Results : In the first Cohort, 40 factors including amyloid-β (Aβ)(1-40) were significantly elevated in GA (P=0.013). There was a statistically significant linear trend among the three diagnostic groups (P<0.05). The levels of Aβ(1-42) were not significantly elevated. In the second Cohort, ELISA analysis of the 40 factors identified 12 factors including Aβ(1-40) that were elevated (P=0.01); Aβ(1-42) levels were not elevated. Analysis of protein clustering versus enriched pathways showed that many of factors identified were functionally connected to the Aβ pathways (Fisher’s exact test, P<0.01).

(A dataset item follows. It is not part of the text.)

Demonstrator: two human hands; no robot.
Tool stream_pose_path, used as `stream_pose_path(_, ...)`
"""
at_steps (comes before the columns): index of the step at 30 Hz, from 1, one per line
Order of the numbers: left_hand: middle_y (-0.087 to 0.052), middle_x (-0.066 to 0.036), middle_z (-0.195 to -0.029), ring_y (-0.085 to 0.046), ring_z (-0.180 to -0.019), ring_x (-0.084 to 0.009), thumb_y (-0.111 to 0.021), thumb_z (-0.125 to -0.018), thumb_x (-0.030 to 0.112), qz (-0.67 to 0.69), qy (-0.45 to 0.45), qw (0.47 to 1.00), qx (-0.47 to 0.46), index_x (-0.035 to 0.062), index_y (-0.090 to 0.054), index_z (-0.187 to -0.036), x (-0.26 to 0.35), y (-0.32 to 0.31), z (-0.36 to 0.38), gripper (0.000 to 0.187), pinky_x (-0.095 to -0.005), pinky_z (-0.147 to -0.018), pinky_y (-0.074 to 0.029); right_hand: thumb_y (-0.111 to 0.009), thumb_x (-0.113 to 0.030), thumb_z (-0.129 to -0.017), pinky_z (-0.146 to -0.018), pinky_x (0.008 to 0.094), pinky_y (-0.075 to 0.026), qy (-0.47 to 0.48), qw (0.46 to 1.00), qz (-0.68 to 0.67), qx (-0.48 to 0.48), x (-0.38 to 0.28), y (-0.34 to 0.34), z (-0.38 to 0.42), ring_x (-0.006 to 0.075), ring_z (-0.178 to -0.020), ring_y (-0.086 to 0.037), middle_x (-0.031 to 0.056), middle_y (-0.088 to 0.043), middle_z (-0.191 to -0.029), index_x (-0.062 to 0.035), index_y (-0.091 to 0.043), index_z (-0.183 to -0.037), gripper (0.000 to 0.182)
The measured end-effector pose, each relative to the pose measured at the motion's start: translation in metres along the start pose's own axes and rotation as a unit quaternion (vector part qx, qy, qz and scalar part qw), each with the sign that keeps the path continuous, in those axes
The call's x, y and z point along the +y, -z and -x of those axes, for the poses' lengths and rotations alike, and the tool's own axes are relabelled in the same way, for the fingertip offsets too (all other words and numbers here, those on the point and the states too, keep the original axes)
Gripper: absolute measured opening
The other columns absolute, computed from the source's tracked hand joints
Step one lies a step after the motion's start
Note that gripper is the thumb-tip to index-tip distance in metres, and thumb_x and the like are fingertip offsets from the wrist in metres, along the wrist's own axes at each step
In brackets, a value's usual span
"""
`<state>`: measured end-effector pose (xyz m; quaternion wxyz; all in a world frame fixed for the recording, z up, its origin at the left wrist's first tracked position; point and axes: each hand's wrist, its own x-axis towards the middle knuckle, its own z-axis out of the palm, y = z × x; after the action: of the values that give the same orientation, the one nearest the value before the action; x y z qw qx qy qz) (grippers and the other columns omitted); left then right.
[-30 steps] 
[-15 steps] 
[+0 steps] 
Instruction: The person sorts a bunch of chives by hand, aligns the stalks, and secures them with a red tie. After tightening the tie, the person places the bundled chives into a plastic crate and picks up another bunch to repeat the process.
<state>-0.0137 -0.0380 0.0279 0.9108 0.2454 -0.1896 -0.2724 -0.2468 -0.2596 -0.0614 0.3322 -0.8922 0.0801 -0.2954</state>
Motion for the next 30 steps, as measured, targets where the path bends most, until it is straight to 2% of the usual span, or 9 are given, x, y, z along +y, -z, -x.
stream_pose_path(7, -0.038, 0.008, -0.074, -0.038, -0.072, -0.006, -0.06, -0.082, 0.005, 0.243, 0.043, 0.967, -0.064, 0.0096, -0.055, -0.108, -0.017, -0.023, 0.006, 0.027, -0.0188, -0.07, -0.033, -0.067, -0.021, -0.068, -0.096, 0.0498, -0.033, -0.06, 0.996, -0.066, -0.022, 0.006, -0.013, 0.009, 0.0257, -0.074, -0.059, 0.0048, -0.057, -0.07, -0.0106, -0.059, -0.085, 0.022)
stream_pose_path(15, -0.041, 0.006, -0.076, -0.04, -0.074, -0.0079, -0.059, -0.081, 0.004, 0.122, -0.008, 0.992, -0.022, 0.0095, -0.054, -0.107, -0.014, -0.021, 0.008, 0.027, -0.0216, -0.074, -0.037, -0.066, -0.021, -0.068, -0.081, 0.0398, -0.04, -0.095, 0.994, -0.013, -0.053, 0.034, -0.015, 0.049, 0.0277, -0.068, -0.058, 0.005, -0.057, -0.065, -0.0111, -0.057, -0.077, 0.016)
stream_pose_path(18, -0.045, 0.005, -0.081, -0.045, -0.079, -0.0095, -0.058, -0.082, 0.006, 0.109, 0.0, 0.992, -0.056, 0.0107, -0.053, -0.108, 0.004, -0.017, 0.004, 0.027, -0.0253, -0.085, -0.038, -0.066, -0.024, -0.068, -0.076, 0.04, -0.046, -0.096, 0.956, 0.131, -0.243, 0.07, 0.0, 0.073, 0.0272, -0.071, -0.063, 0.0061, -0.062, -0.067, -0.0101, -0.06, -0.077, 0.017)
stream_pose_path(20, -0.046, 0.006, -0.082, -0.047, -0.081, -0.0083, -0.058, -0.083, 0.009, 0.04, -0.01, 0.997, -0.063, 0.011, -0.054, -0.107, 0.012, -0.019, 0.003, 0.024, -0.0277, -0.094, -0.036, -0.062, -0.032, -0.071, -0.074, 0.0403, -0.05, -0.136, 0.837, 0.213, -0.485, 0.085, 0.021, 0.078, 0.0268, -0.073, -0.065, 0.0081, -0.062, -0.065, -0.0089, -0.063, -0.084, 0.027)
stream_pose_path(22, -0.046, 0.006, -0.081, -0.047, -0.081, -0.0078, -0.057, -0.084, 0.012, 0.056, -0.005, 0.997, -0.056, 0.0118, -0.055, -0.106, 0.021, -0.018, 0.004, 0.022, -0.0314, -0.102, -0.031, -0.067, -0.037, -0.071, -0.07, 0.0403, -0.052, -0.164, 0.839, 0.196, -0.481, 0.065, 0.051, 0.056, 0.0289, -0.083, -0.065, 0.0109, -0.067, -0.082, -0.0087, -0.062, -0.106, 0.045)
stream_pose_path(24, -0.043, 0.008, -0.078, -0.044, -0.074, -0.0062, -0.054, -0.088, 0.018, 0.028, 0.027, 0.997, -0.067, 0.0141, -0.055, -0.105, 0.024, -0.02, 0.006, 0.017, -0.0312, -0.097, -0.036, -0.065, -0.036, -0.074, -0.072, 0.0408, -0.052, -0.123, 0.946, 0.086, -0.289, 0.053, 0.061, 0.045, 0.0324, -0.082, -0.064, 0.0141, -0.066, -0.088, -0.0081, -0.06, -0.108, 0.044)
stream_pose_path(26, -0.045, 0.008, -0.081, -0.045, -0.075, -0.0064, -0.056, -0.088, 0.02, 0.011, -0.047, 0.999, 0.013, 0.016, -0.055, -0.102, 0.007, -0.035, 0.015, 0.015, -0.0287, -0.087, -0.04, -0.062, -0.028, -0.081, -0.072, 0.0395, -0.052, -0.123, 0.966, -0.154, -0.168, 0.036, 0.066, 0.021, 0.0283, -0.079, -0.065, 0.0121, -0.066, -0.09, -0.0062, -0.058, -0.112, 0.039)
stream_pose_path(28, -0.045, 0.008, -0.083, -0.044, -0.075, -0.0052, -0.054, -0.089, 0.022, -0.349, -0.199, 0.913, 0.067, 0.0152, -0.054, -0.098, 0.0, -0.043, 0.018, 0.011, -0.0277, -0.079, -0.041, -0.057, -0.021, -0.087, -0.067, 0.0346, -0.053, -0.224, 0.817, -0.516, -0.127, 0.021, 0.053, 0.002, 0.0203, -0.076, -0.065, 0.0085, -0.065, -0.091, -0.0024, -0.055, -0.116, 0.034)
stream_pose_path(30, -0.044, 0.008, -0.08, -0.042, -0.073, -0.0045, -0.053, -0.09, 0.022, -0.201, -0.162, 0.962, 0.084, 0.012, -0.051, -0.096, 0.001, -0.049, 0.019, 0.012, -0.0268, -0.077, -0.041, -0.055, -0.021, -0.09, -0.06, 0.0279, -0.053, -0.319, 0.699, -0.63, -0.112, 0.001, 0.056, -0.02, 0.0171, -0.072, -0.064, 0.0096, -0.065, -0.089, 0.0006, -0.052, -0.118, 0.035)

Conclusions : Using wide spectrum approaches for biomarker analysis, we initially identified 40 and subsequently confirmed 12 factors that were significantly associated with GA in 2 clinical cohorts. Among these factors, Aβ(1-40) was significantly elevated while Aβ(1-42) was not elevated. The remaining factors that were elevated in both cohorts with GA interact with Aβ. Targeting these factors may have therapeutic applications in treatment of GA.

This is an abstract that was submitted for the 2018 ARVO Annual Meeting, held in Honolulu, Hawaii, April 29 - May 3, 2018.